Analogy with a spider
At present we see indistinctly, as in a mirror, but then face to face.
While we can form a conception of this ultimate reality that we call God,
we cannot take on a complete comprehension of it.
Human reason has its limits.
Consider a spider, a remarkable creature
that somehow builds a strong, beautifully structured web.
I can understand that a spider is an “eight-legged” “predator”,
and that it is possibly “dangerous”. (Most, of course, are not.)
But can I think as a spider “thinks”? Does the question even make sense?
Does a spider “know” what it’s doing?
It probably has some conception of it, considered in terms I can’t imagine,
never mind understand, but surely it “understands” something,
if only that the web is somehow necessary, and must be maintained or,
on occasion, abandoned.
In the same way, the spider can see me, and is aware of me,
perhaps even afraid of me. It has a conception of me that is not altogether false:
“large”, perhaps, “dangerous”, and probably also,
“not food”. But the spider does not comprehend me.

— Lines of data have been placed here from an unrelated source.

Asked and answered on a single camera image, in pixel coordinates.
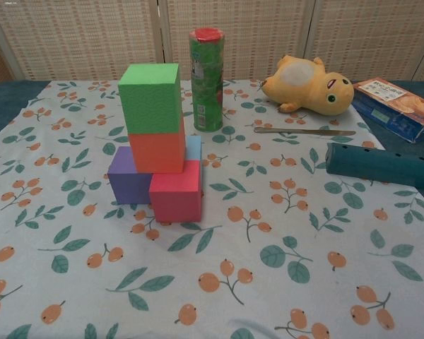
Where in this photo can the orange foam cube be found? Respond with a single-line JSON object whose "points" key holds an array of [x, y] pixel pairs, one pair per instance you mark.
{"points": [[157, 153]]}

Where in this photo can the purple foam cube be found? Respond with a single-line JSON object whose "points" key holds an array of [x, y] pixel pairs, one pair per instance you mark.
{"points": [[129, 187]]}

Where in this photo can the green foam cube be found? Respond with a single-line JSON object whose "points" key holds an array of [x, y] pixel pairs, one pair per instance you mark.
{"points": [[148, 102]]}

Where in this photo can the light blue foam cube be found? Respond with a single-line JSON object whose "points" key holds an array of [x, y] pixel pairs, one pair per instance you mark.
{"points": [[194, 150]]}

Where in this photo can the red foam cube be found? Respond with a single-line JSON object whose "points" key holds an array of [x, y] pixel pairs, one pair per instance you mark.
{"points": [[175, 201]]}

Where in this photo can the green chips can red lid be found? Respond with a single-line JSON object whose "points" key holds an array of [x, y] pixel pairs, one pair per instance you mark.
{"points": [[206, 88]]}

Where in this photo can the floral print tablecloth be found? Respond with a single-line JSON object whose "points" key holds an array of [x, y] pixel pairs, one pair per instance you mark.
{"points": [[233, 265]]}

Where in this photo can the metal table knife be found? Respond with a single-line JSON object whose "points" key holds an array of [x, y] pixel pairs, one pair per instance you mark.
{"points": [[304, 131]]}

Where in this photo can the yellow plush toy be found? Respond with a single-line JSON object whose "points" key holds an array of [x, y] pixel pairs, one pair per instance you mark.
{"points": [[311, 92]]}

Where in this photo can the teal cylinder with holes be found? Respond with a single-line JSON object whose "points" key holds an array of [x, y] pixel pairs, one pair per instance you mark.
{"points": [[374, 164]]}

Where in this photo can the woven folding screen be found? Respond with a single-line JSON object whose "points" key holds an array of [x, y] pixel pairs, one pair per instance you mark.
{"points": [[92, 39]]}

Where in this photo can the blue cracker box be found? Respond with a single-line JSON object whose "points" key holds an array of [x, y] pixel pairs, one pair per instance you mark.
{"points": [[395, 106]]}

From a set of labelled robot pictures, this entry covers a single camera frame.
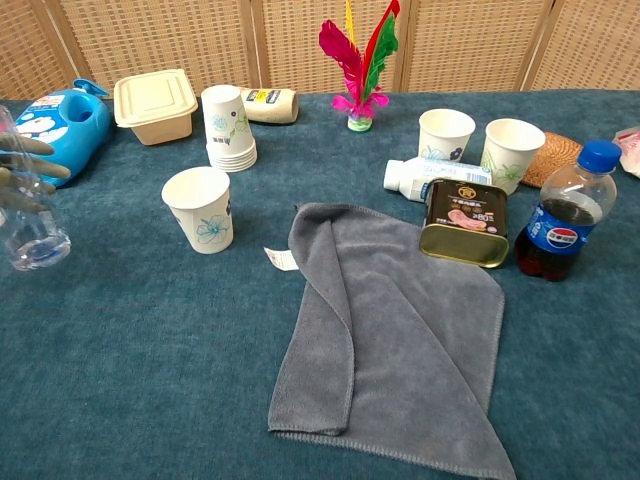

We see that human reason can form some not-altogether-false conception of the spider,
and the spider can, in its way, form some not-altogether-false conception of humans.
In the same way, human reason can form some not-altogether-false conception of God.
On the other hand, if I cannot comprehend the material spider,
I certainly cannot comprehend the immaterial God,
because my perception of immaterial things is far weaker.
Indeed, human history is filled with various notions of divinity,
most of them at odds with each other.
So the only way for divinity to be understood properly is if it should reveal itself.
Now, suppose it can?
After all, if divinity is being itself,
the most fundamental reality there is, on which our personal existence depends…
why couldn’t it?
At present I know partially; then I shall know fully, as I am fully known.